Confidence Interval of Information Entropy?

Solution 1:

Let the total number of events be $K$ and let $X_1, X_2, \ldots X_N$ be a random sample of events where $X_i = j$ means that the sample $X_i$ corresponds to event $j$ and the probability of happening of event $j$ be $p_j$ (note that $j\leq K$).

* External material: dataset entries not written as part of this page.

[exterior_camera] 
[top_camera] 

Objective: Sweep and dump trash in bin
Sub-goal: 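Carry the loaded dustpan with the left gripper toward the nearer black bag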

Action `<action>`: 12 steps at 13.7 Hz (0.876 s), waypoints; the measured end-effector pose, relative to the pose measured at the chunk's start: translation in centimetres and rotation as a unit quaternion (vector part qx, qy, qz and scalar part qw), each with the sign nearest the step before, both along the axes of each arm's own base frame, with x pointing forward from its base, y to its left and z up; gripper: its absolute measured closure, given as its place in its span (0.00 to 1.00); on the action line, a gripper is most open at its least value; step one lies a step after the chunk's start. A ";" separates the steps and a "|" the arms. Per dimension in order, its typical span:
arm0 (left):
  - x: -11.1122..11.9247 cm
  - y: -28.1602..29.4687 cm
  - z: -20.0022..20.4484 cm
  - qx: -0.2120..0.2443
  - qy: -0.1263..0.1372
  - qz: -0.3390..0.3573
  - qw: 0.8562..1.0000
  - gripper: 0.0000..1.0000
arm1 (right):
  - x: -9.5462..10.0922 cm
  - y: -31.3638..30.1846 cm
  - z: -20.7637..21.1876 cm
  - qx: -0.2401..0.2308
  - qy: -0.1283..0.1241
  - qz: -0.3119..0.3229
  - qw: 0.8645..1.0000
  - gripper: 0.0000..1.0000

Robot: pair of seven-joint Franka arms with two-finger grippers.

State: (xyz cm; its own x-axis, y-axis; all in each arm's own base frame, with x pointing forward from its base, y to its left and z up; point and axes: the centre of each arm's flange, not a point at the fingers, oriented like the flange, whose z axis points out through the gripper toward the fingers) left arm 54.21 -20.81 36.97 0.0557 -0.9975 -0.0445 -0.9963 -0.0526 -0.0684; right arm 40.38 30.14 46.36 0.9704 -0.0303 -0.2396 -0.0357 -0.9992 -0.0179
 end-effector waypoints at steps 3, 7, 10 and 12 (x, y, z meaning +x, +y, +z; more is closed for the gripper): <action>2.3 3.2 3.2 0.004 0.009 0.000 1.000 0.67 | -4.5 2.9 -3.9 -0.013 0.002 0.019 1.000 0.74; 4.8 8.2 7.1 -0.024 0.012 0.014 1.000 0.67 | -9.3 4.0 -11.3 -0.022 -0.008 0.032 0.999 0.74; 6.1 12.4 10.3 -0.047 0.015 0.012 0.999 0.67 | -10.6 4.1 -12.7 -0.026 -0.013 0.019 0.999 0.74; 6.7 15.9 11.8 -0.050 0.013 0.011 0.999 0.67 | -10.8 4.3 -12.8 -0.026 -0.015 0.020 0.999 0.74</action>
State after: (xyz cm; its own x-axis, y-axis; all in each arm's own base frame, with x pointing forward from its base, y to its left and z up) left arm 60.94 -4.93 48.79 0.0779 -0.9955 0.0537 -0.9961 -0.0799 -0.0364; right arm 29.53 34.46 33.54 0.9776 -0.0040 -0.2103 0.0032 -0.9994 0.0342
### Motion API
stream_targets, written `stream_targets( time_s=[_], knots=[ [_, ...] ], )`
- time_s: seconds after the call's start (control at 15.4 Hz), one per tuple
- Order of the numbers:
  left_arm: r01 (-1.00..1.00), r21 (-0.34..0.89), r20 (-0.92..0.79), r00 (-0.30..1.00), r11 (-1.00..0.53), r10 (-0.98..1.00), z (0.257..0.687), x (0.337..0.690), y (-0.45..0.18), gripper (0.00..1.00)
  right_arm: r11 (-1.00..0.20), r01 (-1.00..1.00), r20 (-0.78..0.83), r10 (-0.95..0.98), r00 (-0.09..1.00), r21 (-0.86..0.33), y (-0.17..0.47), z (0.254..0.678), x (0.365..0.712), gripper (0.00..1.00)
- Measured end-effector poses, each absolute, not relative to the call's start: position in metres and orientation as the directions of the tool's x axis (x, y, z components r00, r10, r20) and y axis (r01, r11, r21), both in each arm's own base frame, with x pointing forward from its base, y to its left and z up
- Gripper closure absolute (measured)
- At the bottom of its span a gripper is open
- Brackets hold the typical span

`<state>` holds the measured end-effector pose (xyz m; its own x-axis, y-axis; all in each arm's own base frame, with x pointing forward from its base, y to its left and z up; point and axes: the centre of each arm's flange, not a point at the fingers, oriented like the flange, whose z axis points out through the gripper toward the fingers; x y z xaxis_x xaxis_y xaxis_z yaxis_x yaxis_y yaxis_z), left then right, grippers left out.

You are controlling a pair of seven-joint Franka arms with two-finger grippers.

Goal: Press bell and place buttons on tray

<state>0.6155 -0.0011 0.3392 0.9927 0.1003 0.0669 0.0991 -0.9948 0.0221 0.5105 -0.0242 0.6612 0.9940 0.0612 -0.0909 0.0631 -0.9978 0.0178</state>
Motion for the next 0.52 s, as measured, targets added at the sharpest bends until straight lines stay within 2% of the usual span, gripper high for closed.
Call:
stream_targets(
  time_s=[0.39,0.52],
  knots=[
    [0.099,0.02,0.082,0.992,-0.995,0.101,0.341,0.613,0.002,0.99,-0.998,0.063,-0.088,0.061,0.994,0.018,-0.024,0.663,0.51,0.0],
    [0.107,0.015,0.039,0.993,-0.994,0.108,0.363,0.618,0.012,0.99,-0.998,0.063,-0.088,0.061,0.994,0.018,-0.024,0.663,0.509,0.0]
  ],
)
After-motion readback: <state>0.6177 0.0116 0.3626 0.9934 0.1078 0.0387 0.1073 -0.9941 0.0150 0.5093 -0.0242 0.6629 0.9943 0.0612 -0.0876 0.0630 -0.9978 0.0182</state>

The estimated value of $p_j$ be $\hat{p_j}$ which is given by,

$\hat{p_j} = \frac{\sum\limits_{i=1}^{N}\mathbb{I}(X_i=j)}{N}$, where $\mathbb{I}$ is the indicator function.

Let us denote $\vec{T}=(\hat{p_1}, \hat{p_2}, \ldots, \hat{p_K})$, $\vec{\theta} = (p_1, p_2, \ldots, p_K)$ and $g(\vec{x}) = \sum\limits_{i=1}^{K}x_i\log\frac{1}{x_i}$, then using the first order taylor approximation, we get,

$g(\vec{T}) \approx g(\vec{\theta}) + \sum\limits_{i=1}^{K}g^{'}_{i}(\vec{\theta})(T_i-\theta_i)$

and therefore,

$E(g(\vec{T})) \approx g(\vec{\theta})$, because $E(T_i) = \theta_i$

$Var(g(\vec{T})) \approx E((g(\vec{T})-g(\vec{\theta}))^2) \\ \approx E((\sum\limits_{i=1}^{K}g^{'}_{i}(\vec{\theta})(T_i-\theta_i))^2)\\ = \sum\limits_{i=1}^{K}(g^{'}_{i}(\theta))^2Var(T_i) + 2\sum\limits_{i>j}g^{'}_{i}(\theta)g^{'}_{j}(\theta)Cov(T_i,T_j)$

Assuming zero covariance between $T_i$ and $T_j$, we get,

$Var(g(\vec{T})) \approx \sum\limits_{i=1}^{K}(g^{'}_{i}(\theta))^2Var(T_i) \\ = \sum\limits_{i=1}^{K}(\log(\frac{1}{p_i})-1)^2.\frac{p_{i}(1-p_{i})}{N} \\ = \sum\limits_{i=1}^{K}(\log(p_i)+1)^2.\frac{p_{i}(1-p_{i})}{N}$

Now, to get an estimate of above variance, substitute $\hat{p_i}$ with $p_i$. Note that the above method gives an approximate value of the variance of estimate of information entropy. To compute the confidence interval, one needs to know the distribution of $g(\vec{T})$. If the sample size is very large i.e. $N \rightarrow \infty$, then by using the multivariate extension of transformation based central limit theorem, one can show in our case that,

$\sqrt{N}(g(\vec{T}) - g(\vec{\theta})) \rightarrow \mathcal{N}(0,\sum\limits_{i=1}^{K}(\log(p_i)+1)^2.\frac{p_{i}(1-p_{i})}{N})$

and thereafter it is easy to compute any confidence interval for $g(\vec{T})$.

Let me know if something is not clear.

Solution 2:

Basharin answered this (implicitly) in "On a Statistical Estimate for the Entropy of a Sequence of Independent Random Variables". Teor Veroyatnost i Primenen. 1959;4(3):361–364. English version at https://epubs.siam.org/doi/10.1137/1104033.

He calculated bias and variance for the estimator of Shannon entropy given above, and showed that the estimator is consistent and asymptotically normal estimate. Thus for a large enough data set, one should be able to use approximate Gaussian confidence intervals. Basharin's variance estimator is $${\mbox{Var}}\left[\hat{H}\right] = \frac{1}{N} \left[ \sum_{i=1}^s p_i \big( \log_2 p_i \big)^2 - H^2 \right] + O\left( \frac{1}{N^2} \right). $$

Basharin also calculates the bias though, which is important for smaller samples, however in these cases Gaussianity may be a poor approximation.